Depuis Rio il y a plus de 10 ans, rien n’a été entrepris : si ce n’est dès aujourd’hui, nous serons très bientôt contraints par les faits - et nos enfants le seront d’autant plus - à faire de lourds sacrifices pour réduire drastiquement nos émissions. Il s’agit de faire des choix dès maintenant pour préserver des marges d’autonomie de vie désirable pour les générations futures.

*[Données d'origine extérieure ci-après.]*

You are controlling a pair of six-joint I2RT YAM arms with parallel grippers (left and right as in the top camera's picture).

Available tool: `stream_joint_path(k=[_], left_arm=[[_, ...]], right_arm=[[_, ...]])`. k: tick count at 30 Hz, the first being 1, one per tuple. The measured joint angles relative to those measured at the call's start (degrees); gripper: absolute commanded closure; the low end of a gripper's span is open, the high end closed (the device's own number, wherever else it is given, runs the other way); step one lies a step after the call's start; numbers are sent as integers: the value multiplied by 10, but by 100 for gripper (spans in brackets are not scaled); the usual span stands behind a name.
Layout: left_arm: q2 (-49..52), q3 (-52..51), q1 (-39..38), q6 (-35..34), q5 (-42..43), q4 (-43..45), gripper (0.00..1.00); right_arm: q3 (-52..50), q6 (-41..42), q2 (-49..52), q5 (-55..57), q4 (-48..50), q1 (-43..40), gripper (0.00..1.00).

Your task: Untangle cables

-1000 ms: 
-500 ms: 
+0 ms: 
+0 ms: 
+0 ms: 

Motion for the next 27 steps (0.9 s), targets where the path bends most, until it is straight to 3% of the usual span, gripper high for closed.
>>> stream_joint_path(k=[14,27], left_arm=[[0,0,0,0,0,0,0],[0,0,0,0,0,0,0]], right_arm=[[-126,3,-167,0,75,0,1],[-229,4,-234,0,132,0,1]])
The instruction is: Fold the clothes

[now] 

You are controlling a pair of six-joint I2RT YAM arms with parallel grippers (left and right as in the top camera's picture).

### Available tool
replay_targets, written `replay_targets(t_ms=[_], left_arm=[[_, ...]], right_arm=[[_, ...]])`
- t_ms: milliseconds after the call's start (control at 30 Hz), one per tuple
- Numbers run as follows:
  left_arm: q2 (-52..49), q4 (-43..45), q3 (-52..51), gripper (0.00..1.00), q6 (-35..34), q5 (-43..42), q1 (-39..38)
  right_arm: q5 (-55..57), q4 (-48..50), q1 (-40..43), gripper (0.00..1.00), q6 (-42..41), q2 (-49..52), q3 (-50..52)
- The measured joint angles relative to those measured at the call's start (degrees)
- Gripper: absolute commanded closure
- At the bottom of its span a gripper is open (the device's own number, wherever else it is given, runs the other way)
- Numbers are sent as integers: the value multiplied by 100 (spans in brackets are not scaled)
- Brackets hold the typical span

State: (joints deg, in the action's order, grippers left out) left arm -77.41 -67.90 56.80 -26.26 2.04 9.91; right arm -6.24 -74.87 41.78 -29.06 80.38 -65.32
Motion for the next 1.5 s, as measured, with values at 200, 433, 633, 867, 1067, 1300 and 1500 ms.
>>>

En accord avec la Charte des Verts mondiaux il faut :

  • adopter un objectif de réduction des émissions de 20 % environ à l’horizon 2020, et de 70 % d’ici la fin du siècle
  • appliquer le protocole de Kyoto, avec mise en place d’un système d’amendes en cas de non-respect
  • mettre en place une taxe mondiale sur le carbone
  • garantir pour les pays en développement l’accès aux technologies les plus efficaces et les plus appropriées (énergies renouvelables)
  • instituer un moratoire sur la recherche de nouvelles énergies fossiles

Plus concrètement, en France et en Europe, les Verts demandent :

  • la réorientation de la politique des transports (abandon des projets autoroutiers, priorité au rail, taxe sur le kérosène)
  • la réduction à la source des déchets
  • le développement des économies d’énergies et l’usage des sources renouvelables
  • l’intégration de normes énergétiques pour toute nouvelle construction
  • une politique des territoires, ménageant de l’espace pour des forêts diversifiées (puits de carbone), pour l’agriculture durable, ou pour les énergies renouvelables (champs d’éoliennes)
  • l’adoption d’une approche plus transversale des enjeux du développement durable dans les programmes scolaires
  • une fiscalité indirecte indexée sur la consommation de ressources et d’énergies fossiles.